◆ Directions for this task
From the listing below, count the lines where the string "camera" occurs. Give the number, with no other words.

◆ Source data
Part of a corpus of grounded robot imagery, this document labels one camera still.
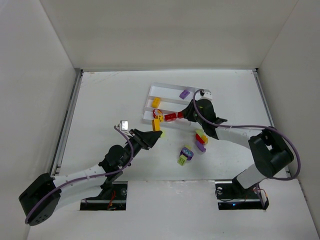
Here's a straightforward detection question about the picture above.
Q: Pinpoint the white sorting tray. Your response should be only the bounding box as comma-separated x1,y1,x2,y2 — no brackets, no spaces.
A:
142,82,201,132

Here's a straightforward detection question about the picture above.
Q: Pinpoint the red rounded lego brick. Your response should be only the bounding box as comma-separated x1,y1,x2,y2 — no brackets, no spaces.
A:
152,108,164,119

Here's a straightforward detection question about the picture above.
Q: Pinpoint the yellow long lego brick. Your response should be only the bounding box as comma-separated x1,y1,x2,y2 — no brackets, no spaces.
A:
151,118,161,132

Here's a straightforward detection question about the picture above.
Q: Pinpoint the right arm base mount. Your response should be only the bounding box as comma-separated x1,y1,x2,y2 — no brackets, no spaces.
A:
215,181,270,211

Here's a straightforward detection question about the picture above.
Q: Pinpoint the light green lego brick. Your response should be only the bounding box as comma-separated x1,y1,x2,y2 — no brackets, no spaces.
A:
177,154,188,166

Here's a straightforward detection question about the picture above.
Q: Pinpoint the light green small lego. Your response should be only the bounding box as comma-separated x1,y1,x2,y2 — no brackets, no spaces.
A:
184,144,192,150

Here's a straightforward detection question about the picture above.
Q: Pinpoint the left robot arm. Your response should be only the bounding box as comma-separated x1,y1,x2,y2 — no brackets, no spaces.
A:
18,129,162,226

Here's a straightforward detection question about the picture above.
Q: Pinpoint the light green lego plate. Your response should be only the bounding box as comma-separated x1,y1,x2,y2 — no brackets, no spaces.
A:
160,130,166,138

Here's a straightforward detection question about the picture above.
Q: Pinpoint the yellow curved lego brick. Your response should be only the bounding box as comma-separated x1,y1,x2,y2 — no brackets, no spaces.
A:
201,135,208,145

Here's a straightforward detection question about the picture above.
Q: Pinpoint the yellow butterfly lego brick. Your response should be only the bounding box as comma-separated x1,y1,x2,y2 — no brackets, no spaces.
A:
151,97,161,109

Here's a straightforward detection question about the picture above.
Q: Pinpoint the purple butterfly lego brick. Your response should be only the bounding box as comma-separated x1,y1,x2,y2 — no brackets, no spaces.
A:
179,89,190,100

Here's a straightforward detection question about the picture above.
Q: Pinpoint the yellow small lego brick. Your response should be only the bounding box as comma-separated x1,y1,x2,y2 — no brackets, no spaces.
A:
155,115,164,122

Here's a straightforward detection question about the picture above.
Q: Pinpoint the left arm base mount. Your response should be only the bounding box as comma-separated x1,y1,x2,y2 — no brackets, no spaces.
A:
79,180,128,212

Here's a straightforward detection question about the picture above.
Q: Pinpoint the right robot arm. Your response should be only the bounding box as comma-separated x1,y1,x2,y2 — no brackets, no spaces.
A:
181,99,294,193

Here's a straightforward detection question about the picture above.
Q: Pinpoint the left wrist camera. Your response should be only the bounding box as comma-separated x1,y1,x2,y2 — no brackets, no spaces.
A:
118,120,129,132

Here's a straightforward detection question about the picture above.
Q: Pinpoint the purple curved lego brick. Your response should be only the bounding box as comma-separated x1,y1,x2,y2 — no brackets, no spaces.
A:
195,141,206,153

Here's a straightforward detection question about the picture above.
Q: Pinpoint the red curved lego brick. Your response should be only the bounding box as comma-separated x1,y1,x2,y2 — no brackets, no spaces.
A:
195,133,205,145

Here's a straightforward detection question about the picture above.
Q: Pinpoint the red large lego brick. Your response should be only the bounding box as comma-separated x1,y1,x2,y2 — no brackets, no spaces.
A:
164,111,184,122

◆ Task output
2